TO DO -> Using the listing below, report how many lines contain the word "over" and give no other words.

DATA SECTION ->

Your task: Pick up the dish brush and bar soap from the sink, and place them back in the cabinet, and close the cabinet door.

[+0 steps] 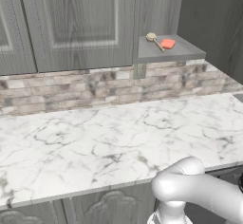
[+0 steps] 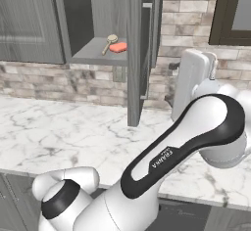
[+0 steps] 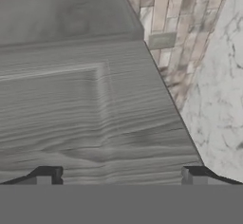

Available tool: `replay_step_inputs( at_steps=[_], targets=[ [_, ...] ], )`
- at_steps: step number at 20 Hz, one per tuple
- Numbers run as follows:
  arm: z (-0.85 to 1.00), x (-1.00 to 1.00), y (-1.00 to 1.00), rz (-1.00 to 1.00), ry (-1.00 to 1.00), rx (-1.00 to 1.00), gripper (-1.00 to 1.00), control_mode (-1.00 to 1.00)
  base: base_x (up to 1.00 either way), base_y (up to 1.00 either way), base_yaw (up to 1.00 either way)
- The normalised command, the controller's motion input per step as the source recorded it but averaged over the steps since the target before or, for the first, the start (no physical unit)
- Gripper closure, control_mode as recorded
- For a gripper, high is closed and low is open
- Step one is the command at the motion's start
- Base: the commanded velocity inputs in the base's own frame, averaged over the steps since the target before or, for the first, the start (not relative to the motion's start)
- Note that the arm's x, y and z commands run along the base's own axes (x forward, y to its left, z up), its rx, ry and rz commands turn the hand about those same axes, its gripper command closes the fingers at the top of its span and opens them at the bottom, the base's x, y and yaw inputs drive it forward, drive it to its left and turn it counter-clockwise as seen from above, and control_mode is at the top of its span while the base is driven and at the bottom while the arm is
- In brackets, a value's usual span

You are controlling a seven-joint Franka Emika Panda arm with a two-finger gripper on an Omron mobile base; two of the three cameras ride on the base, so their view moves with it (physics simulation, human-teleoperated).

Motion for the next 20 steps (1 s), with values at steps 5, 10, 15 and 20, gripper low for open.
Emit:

TASK SOLUTION -> 2